Cooper shrugged his shoulders.

‘Stranger things have happened recently,’ he reminded her solemnly.

Emma passed the binoculars back to him and turned and walked back to the observation tower, suddenly anxious to get back indoors. Cooper continued to look along the fence.

There was another small pocket of what could almost be described as controlled activity by the main entrance gate where more bodies were pushing against the barrier. He turned and walked towards the office building in search of Jackie Soames, Phil Croft, Jack Baxter or someone else who had enough about them to keep the others in order.

They needed to keep people indoors and out of sight. They couldn’t risk being seen by the bodies and antagonising them unnecessarily. They needed to keep the crowds on the other side of the chain-link fence under control, and the only way they could do that was by keeping their distance.

38

Kilgore lay on a dusty sofa in a dark waiting room, closed his eyes and tried to ignore the pain. He hadn’t eaten for what felt like days. He hadn’t drunk anything for more than a day and a half. He felt so weak that he couldn’t sit upright anymore. He couldn’t even lift his arms. Everything felt heavy and leaden. He couldn’t bring himself to move his head and so lay facing in one direction, staring out of the windows on the opposite side of the room. The relentless physical discomfort had been hard enough to deal with, but the mental anguish he was now having to endure was in many ways much, much worse.

Kilgore had come to the conclusion that today (or possibly tomorrow) would be his final day alive. His mouth was dry and he struggled to find enough saliva to lick his chapped lips. His head ached and all that he could hear was the sound of his own laboured, rasping breathing echoing around his facemask and the constant hum and buzz of insects which seemed, in his disorientated state, to swarm around the room like circling vultures, waiting for him to die. The end had to be close now.

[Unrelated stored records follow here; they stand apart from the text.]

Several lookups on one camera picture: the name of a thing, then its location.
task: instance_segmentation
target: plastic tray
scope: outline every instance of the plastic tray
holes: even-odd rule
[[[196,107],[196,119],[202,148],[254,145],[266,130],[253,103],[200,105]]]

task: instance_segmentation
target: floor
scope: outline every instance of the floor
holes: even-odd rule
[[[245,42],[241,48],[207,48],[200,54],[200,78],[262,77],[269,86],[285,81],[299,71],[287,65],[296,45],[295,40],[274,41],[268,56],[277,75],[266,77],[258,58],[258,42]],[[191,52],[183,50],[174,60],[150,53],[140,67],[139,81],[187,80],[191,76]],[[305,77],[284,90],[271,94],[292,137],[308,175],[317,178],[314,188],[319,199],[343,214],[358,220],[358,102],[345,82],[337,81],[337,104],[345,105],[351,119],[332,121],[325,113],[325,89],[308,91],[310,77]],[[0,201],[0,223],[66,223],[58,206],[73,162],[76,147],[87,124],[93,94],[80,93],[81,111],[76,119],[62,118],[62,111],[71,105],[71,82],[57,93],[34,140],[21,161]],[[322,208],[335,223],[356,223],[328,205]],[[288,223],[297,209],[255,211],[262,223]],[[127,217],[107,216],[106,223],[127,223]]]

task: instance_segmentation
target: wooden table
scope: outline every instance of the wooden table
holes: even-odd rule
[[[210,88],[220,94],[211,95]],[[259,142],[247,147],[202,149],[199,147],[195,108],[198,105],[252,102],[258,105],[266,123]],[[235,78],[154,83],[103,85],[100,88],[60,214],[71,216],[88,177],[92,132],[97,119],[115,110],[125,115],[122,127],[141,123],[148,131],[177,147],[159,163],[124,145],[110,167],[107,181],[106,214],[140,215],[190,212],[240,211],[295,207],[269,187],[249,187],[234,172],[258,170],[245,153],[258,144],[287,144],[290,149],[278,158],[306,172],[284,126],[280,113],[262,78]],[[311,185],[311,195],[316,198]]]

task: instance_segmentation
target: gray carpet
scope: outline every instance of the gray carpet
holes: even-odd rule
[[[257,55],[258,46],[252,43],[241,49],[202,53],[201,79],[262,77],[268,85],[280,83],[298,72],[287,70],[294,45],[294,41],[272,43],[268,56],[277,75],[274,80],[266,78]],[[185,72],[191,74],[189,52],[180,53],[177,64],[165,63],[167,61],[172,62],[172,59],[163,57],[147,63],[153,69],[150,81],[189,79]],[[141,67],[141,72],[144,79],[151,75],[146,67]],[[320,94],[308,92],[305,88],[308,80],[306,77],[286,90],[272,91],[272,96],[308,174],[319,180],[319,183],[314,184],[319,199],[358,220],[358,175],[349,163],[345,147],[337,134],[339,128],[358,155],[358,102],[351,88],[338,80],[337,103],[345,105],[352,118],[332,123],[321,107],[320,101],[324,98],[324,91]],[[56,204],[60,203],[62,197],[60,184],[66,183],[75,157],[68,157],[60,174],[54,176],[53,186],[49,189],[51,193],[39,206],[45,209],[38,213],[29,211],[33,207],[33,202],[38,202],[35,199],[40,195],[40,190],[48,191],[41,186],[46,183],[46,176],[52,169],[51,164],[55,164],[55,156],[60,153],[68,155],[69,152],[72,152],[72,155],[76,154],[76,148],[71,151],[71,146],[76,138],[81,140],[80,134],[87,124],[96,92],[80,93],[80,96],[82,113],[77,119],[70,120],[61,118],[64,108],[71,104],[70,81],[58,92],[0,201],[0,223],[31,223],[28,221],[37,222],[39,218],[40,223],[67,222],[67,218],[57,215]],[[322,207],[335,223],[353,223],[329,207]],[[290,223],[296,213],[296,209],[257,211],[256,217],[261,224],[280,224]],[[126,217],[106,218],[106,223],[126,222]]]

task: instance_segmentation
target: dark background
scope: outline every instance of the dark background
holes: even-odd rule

Lying there and waiting for the inevitable was, bizarrely, beginning to get easier in some ways. The first hours he’d spent in this quiet little room had been long, difficult, painful and confusing. When he’d first shut himself away in here he had still been able to believe that there might have been some slight ray of hope for him. In his tired mind he’d explored every escape route and potential outcome. He’d thought about trying to get back to the underground base he’d originally come from and had made mental plans to take one of the trucks and drive back there alone. But he didn’t know whether any of the vehicles had enough fuel and he didn’t know how he’d get the gate open and get through the bodies and… and he could come up with a multitude of reasons why every plan he considered would be impossible to follow through. He could still have gone with the others to the island, but what would have happened to him there? He could have done what Kelly Harcourt had done and enjoyed one final breath of fresh air but he knew that he had neither the physical or mental strength to be able to take the final step and remove his mask. No matter how desperate, he couldn’t bring himself to do anything like that.